WHAT THE TASK REQUIRES: Scan the material for the word "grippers", and copy each line where it shows up.

DATASET EXCERPTS:

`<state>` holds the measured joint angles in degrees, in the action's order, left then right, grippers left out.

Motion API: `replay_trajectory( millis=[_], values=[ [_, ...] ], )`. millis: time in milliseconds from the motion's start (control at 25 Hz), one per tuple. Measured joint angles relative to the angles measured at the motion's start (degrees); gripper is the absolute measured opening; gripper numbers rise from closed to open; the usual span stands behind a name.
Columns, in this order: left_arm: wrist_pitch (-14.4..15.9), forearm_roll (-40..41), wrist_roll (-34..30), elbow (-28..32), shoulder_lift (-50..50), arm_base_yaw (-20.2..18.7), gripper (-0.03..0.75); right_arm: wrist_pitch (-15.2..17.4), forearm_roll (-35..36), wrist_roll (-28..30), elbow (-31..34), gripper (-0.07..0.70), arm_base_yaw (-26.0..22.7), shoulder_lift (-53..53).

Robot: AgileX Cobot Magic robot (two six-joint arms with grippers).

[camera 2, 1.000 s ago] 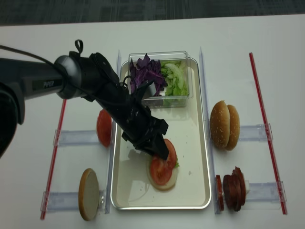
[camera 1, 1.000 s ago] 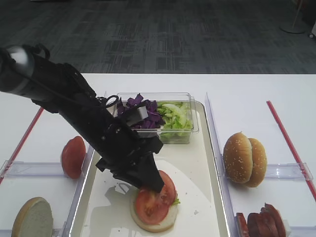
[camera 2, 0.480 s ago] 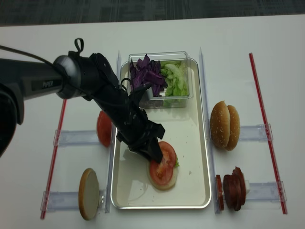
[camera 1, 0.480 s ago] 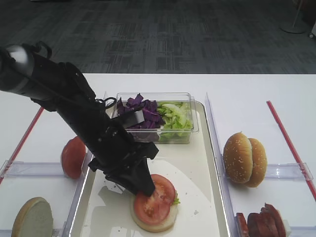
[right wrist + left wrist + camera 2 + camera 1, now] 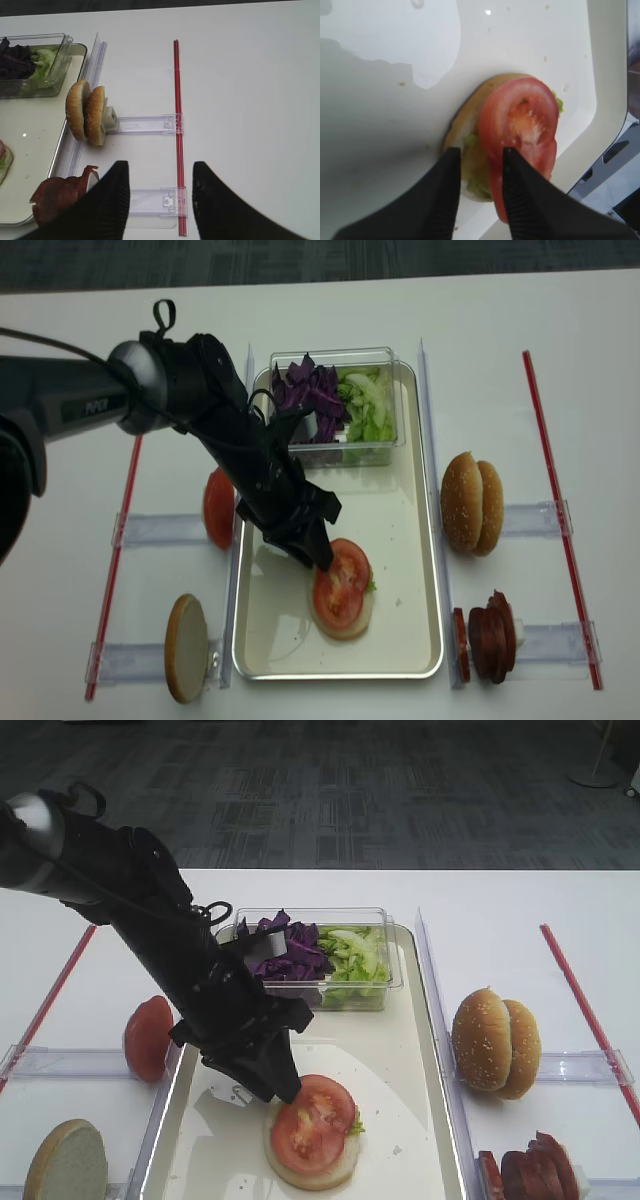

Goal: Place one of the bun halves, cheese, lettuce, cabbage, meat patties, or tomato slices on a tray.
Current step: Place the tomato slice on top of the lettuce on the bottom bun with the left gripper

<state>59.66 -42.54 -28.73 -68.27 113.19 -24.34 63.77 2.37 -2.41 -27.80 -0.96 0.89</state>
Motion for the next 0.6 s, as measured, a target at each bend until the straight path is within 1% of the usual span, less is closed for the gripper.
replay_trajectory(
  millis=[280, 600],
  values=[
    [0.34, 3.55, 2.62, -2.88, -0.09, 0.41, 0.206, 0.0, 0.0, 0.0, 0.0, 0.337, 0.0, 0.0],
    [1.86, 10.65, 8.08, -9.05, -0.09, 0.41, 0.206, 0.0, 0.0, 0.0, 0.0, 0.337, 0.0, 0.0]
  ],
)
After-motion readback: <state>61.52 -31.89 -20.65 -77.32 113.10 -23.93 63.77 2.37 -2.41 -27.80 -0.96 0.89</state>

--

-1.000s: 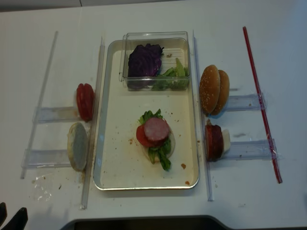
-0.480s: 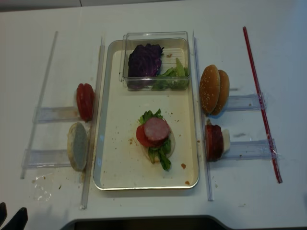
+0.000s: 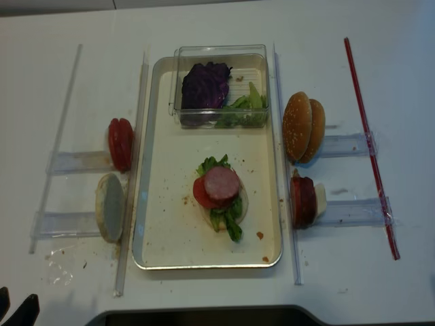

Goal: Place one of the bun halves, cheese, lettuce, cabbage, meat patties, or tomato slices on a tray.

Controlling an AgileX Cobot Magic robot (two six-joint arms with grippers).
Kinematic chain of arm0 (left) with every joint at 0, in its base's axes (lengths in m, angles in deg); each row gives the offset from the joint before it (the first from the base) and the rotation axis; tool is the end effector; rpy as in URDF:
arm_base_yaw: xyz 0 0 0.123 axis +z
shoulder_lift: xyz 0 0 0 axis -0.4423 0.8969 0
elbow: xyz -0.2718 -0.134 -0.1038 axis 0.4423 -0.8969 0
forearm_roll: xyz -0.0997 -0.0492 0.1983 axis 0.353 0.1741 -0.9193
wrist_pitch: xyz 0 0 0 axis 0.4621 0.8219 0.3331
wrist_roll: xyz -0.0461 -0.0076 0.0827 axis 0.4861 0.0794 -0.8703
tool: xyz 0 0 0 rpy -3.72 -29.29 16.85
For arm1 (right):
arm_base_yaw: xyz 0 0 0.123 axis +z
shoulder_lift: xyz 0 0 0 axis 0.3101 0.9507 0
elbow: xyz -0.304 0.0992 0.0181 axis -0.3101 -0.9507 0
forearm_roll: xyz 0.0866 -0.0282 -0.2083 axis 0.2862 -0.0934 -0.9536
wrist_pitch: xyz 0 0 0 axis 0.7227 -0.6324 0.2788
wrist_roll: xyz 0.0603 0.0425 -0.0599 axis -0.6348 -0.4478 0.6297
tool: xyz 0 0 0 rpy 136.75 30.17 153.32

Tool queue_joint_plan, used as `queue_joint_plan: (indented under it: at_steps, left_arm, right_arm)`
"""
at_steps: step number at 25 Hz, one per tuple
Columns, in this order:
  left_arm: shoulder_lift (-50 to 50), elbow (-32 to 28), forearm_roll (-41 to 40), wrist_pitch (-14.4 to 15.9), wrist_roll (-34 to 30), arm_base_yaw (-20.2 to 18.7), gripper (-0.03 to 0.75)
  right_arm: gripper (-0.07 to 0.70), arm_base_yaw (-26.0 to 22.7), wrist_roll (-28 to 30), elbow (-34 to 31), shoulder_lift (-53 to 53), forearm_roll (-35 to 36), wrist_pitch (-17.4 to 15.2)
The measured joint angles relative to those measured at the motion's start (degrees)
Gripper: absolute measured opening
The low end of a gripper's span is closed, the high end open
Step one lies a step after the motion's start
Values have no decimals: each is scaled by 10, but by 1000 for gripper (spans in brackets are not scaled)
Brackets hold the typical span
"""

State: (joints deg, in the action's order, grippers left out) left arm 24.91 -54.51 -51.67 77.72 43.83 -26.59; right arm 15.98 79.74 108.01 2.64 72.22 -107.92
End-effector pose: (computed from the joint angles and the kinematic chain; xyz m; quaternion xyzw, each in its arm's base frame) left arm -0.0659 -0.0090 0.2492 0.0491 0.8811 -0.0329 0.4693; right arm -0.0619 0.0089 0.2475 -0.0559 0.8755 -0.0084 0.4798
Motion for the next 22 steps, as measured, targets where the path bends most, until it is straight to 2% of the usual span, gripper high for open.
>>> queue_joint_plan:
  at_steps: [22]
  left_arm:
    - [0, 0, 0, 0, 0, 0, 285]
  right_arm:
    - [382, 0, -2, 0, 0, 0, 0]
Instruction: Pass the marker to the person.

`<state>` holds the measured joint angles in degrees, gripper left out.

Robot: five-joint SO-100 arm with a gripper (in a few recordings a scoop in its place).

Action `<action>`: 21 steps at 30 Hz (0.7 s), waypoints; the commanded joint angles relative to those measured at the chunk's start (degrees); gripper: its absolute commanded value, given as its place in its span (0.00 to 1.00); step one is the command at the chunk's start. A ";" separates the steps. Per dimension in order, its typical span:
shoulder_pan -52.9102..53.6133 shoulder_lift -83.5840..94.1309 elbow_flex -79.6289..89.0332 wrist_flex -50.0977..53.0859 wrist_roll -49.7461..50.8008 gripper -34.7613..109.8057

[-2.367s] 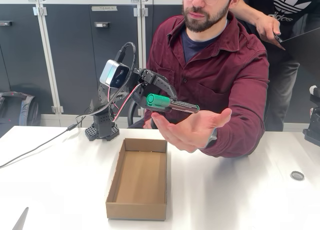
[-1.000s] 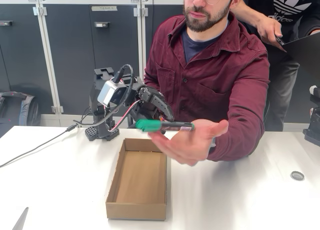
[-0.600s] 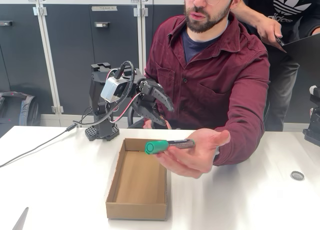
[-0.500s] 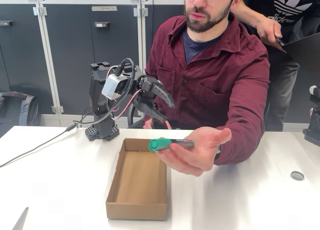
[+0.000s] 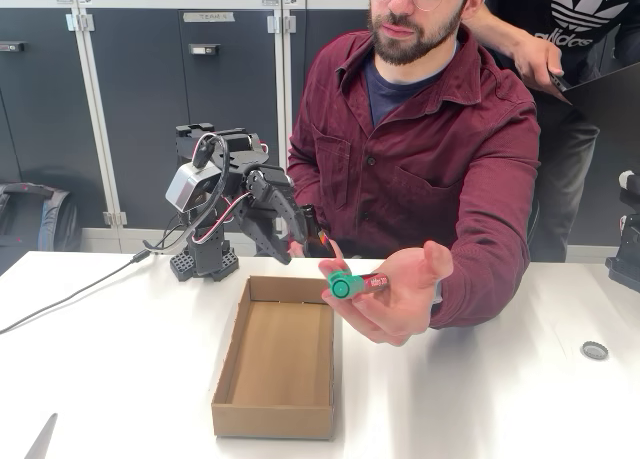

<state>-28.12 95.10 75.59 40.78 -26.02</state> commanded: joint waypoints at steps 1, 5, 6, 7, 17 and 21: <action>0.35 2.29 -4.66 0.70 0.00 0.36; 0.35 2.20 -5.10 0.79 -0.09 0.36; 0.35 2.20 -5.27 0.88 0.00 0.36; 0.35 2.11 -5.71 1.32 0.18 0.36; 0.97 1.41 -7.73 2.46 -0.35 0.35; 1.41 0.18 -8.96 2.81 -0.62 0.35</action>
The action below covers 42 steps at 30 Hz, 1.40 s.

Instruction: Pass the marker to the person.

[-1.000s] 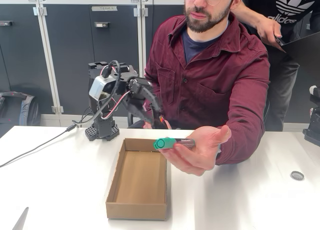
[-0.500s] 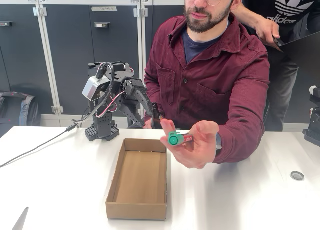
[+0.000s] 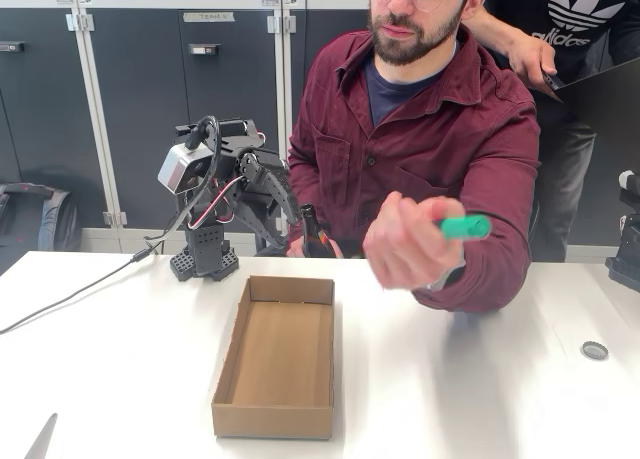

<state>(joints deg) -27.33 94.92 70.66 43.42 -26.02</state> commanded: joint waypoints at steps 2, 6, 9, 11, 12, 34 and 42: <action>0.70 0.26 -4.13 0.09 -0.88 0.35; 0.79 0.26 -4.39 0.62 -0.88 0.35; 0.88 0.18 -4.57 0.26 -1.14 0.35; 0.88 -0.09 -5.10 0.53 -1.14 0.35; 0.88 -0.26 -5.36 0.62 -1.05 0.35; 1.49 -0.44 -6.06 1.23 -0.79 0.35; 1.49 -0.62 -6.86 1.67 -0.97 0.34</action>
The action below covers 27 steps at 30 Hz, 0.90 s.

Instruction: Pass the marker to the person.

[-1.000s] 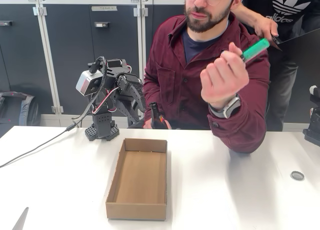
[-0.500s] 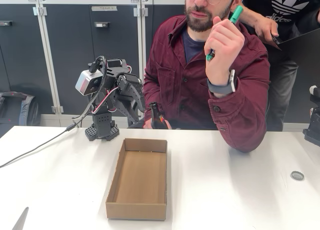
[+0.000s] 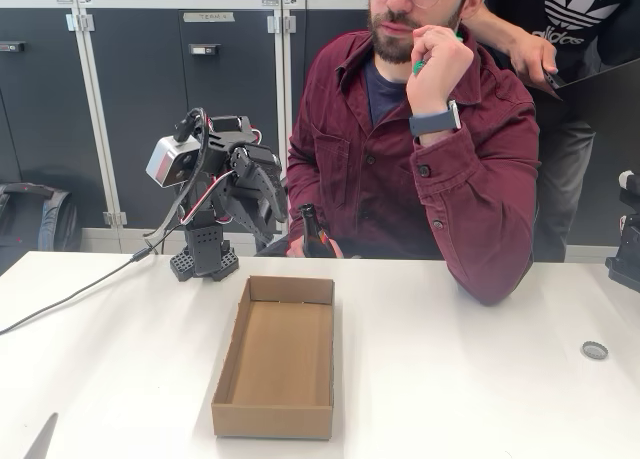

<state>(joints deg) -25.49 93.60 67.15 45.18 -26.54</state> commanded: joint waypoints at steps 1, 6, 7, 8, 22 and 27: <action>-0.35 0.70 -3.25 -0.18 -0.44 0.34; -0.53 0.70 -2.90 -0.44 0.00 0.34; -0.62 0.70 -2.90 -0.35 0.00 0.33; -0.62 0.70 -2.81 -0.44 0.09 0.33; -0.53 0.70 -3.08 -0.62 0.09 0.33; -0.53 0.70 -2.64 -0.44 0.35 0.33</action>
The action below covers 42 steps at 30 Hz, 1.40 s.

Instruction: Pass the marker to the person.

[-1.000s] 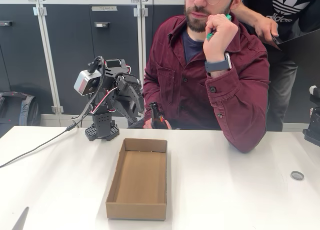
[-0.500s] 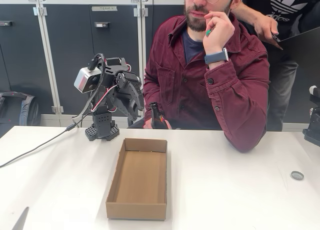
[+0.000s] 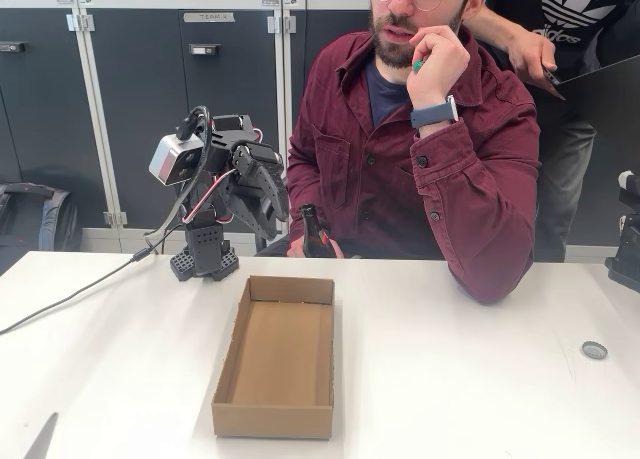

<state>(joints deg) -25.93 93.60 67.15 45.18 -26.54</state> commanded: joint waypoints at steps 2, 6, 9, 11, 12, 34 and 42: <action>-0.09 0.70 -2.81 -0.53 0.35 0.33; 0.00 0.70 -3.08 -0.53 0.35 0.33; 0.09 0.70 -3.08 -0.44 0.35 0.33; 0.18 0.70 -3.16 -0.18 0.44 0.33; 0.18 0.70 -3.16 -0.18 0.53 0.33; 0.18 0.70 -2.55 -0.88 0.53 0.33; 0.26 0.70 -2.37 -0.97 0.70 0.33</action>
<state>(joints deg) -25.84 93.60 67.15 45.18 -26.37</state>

EXERCISE SOLUTION:
`<state>` holds the measured joint angles in degrees, in the action's order, left then right, grippers left out.
Robot: AgileX Cobot Magic robot (two six-joint arms with grippers).
Controlling an AgileX Cobot Magic robot (two six-joint arms with grippers).
State: (joints deg, in the action's order, grippers left out) left arm 24.91 -54.51 -51.67 77.72 43.83 -26.59; right arm 15.98 79.74 108.01 2.64 72.22 -107.92

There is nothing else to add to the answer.